Evictions spike as assistance disappears
Rate of filings exceeding pre-pandemic levels in some areas of U.S.
Jada Riley thought she had beaten homelessness. The 26-year-old New Orleans resident was finally making a steady income cleaning houses during the pandemic to afford a $700-a-month, one-bedroom apartment. But she lost nearly all her clients after Hurricane Ida hit last year. Then she was fired from a grocery store job in February after taking time off to help a relative.
Two months behind on rent, she made the difficult decision last month to leave her apartment rather than risk an eviction judgment on her record. Now, she’s living in her car with her 6-year-old son, sometimes spending nights at the apartments of friends or her son’s father.
“I’ve slept outside for a whole year before. It’s very depressing, I’m not going to lie,” said Riley, who often doesn’t have enough money to buy gas or afford food every day.
“I don’t want to have my son experience any struggles that I went through.”
Eviction filings nationwide have steadily risen in recent months and are approaching or exceeding pre-pandemic levels in many cities and states. That’s in stark contrast to the pandemic, when state and federal moratoriums on evictions, combined with $46.5 billion in federal Emergency Rental Assistance, kept millions of families housed.
“I really think this is the tip of the iceberg,” Shannon MacKenzie, executive director of Colorado Poverty Law Project, said of June filings in Denver, which were about 24 percent higher than the same time three years ago. “Our numbers of evictions are increasing every month at an astonishing rate, and I just don’t see that abating any time soon.”
According to the Eviction Lab, several cities are running far above historic averages, with Minneapolis-St. Paul 91 percent higher in June; Las Vegas, Nev., up 56 percent; Hartford, Conn., up 32 percent; and Jacksonville, Fla., up 17 percent. In Maricopa County, home to Phoenix, eviction filings in July were the highest in 13 years, officials said.

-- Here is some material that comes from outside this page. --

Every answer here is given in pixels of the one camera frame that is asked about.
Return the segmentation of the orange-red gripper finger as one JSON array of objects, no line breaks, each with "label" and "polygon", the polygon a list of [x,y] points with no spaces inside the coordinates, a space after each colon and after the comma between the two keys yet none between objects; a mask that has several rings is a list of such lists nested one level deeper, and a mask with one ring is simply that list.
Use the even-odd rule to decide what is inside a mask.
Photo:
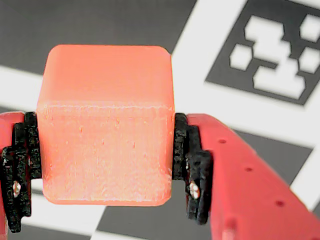
[{"label": "orange-red gripper finger", "polygon": [[175,115],[172,179],[186,215],[214,240],[317,240],[320,221],[233,130],[207,114]]},{"label": "orange-red gripper finger", "polygon": [[19,233],[30,217],[31,181],[42,177],[40,140],[35,112],[0,115],[0,231]]}]

Some legal advocates said the sharp increase in housing prices due to inflation is partly to blame. Rental prices nationwide are up nearly 15 percent from a year ago and almost 25 percent from 2019, according to the real estate company Zillow. Rental vacancy rates, meanwhile, have declined to a 35-year low of 5.8 percent, according to the Census Bureau.
A report last month from the National Low Income Housing Coalition found a tenant working full time needs to make nearly $26 per hour on average nationally to afford a modest two-bedroom rental and $21.25 for a one-bedroom. The federal minimum wage is $7.25 an hour.
“Landlords are raising the rent and making it very unaffordable for tenants to stay,” said Marie Claire Tran-Leung, the eviction initiative project director for the National Housing Law Project.
“Inflation has really shrunk the supply of housing that is available for people with the lowest incomes,” she added. “Without more protections in place, which not all states have, a lot of those families will be rendered homeless.”
Patrick McCloud, chief executive officer of the Virginia Apartment Management Association, said the trend is a return to normal. “No one likes evictions, but they are in some ways a reset to the economy,” McCloud said, adding that evictions have been “artificially depressed.”
“Housing is based on supply and demand. And when no one moves and you have no vacancies, you have a tight market and prices go up.”